Bryant uses the second half to share his seasonal menus accompanied by recipes, shopping lists, soundtracks and everything you need to know to prepare your kitchen for a GRUB makeover. Anna is a food activist and best-selling author who grew up around and into a career in food politics with a writer for a mother and medical ethicist for a father. And Bryant is the founder of b-healthy, an organization committed to schooling low-income youth about food, nutrition and what socio-economics have to do with it. He is also a Natural Gourmet Institute for Health and Culinary Arts-trained chef. I had a moment to interview these astute thinkers recently. Here’s what they had to say.

DM: The fist powerful statement I read was in the introduction. I was so moved, I forwarded this statement to my friends and family as a sort of a clarion call because I don’t think I’ve seen, in words, our food climate summarized in such a truthful, succinct manner. Perhaps more striking was Schlosser’s premonition that the industry will surely label you two food Nazis—a term that seems to be used liberally. Does that bother you?

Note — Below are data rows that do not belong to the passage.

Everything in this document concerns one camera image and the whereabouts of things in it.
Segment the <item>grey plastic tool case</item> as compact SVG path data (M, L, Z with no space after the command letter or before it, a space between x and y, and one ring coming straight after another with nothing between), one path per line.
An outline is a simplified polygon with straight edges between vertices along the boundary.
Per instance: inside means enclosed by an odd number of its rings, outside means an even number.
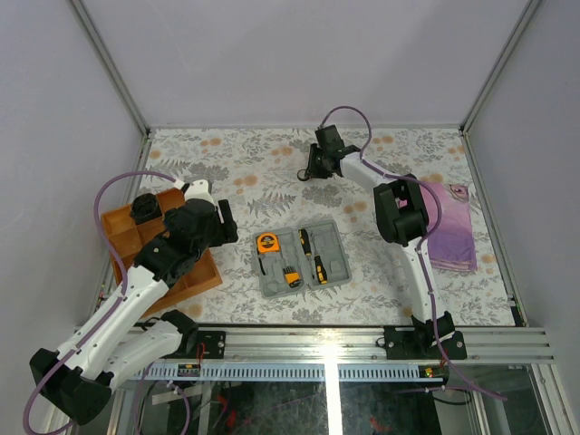
M310 236L312 257L306 258L301 247L298 230L305 228ZM256 253L258 235L272 232L277 235L280 251L266 254L264 266L267 275L262 275ZM297 295L305 290L327 290L333 286L345 285L352 280L349 258L340 238L338 226L332 219L301 224L298 227L283 227L261 231L253 236L251 253L255 259L255 270L262 296L266 299ZM320 255L327 272L328 282L318 283L315 275L314 256ZM290 288L285 281L283 268L295 267L302 277L302 285Z

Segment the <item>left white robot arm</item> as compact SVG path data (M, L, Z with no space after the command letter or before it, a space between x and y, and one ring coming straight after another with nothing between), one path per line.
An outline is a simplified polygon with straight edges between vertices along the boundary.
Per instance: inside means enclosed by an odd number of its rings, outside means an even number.
M57 350L41 348L30 360L36 392L78 425L96 418L140 369L198 349L197 324L178 310L165 313L137 338L123 339L209 248L237 242L237 223L227 200L190 198L166 213L164 226L87 323Z

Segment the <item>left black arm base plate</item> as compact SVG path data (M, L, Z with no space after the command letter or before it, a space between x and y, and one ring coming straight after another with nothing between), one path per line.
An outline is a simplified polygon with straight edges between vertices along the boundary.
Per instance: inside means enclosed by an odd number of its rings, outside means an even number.
M200 331L192 348L193 357L199 362L221 360L226 350L225 331Z

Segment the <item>small yellow black screwdriver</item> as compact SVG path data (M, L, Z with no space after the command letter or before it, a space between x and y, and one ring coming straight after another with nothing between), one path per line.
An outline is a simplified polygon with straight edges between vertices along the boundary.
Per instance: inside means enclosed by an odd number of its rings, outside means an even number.
M324 264L322 262L322 258L320 255L314 256L314 268L315 268L315 275L318 283L324 285L328 282L327 272L324 268Z

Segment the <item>orange tape measure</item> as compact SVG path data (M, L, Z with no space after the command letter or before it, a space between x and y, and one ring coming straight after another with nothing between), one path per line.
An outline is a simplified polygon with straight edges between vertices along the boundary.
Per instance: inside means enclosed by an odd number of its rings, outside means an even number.
M266 268L264 266L264 259L266 254L272 254L279 251L280 245L276 234L272 232L265 232L257 236L256 253L260 271L263 276L267 275Z

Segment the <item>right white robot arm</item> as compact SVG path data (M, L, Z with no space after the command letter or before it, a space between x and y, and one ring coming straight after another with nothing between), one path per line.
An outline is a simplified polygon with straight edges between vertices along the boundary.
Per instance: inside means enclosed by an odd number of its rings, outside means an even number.
M367 160L362 149L344 144L333 125L318 128L315 137L304 175L307 179L336 175L372 193L379 233L400 251L411 295L414 349L423 357L437 355L455 333L451 314L436 289L428 249L428 237L437 227L430 225L422 194L433 199L437 194L411 174L391 174Z

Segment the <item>screwdriver bit set holder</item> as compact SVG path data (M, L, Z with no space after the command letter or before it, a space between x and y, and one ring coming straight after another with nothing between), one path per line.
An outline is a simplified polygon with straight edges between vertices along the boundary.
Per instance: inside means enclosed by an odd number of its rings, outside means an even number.
M293 266L287 266L283 268L283 274L286 283L290 288L297 288L302 285L302 277L300 276L298 270Z

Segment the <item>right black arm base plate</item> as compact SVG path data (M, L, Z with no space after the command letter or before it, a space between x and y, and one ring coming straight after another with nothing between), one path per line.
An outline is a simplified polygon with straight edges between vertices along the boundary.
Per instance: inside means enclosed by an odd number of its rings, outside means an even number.
M390 360L434 360L441 359L437 345L433 322L420 322L411 318L412 326L384 326L383 338L386 356ZM451 360L466 360L467 350L463 334L455 328L449 312L437 318L440 344L444 353Z

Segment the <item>small black tape roll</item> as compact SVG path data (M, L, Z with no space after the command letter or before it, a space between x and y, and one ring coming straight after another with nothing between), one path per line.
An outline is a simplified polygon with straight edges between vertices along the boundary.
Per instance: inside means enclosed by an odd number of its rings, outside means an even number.
M310 174L309 174L309 171L307 169L298 170L296 173L296 176L300 181L303 181L303 182L306 182L310 179Z

A: This whole idea--the Nazi idea shuts you down, because of the negative connotation. But when you think about what the Nazi regime represented, essentially people were manipulated with propaganda. And when I think about what’s happening with food in this country, how the masses are being inundated with propaganda, it’s interesting that we would be called the food Nazis when I think the people who are really putting out the propaganda is not us, but the industry. What we’re really about is just giving people some information so they can make real choices, not from information that’s full of lies, advertising and propaganda, but from what’s real. This book is about real choice.